━━━ THE DATA

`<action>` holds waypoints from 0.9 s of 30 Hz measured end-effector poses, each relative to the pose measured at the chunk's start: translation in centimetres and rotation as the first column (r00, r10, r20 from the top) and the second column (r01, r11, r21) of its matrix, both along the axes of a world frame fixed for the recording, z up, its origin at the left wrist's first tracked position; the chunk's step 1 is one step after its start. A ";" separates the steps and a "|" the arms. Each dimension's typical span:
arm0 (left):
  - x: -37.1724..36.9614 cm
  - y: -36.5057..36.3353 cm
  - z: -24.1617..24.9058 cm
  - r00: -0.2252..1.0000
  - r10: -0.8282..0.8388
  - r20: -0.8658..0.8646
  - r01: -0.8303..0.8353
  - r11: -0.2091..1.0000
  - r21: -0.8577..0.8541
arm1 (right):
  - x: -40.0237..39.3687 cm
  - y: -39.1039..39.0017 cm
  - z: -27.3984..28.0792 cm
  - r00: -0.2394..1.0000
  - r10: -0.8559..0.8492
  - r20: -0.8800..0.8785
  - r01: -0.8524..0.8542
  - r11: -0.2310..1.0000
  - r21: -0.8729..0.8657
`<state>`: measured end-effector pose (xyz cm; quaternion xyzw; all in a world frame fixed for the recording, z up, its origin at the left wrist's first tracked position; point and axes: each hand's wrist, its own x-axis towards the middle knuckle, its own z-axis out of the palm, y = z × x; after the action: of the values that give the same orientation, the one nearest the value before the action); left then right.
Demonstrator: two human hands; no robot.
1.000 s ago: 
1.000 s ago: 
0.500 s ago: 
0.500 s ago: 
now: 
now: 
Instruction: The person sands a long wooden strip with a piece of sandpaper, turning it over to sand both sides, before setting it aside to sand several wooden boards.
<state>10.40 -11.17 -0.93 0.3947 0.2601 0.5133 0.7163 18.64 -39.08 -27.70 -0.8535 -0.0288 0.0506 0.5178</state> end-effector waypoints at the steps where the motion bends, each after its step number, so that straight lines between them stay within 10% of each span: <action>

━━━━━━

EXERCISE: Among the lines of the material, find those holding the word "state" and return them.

THE COMPLETED TASK:
`<state>`: measured end-effector pose (xyz cm; quaternion xyzw; all in a world frame fixed for the recording, z up, its origin at the left wrist's first tracked position; point and axes: each hand's wrist, its own x-axis towards the middle knuckle, its own z-axis out of the palm, y = z × x; after the action: of the values that give the same orientation, the one nearest the value before the action); left then right.
<state>10.40 -11.17 -0.93 0.3947 0.2601 0.5133 0.7163 18.64 -39.08 -27.70 -0.8535 -0.0288 0.0506 0.5178</state> end-effector waypoints at the steps where the motion bends, each after its step number, so that straight lines between them stay within 10% of each span: <action>

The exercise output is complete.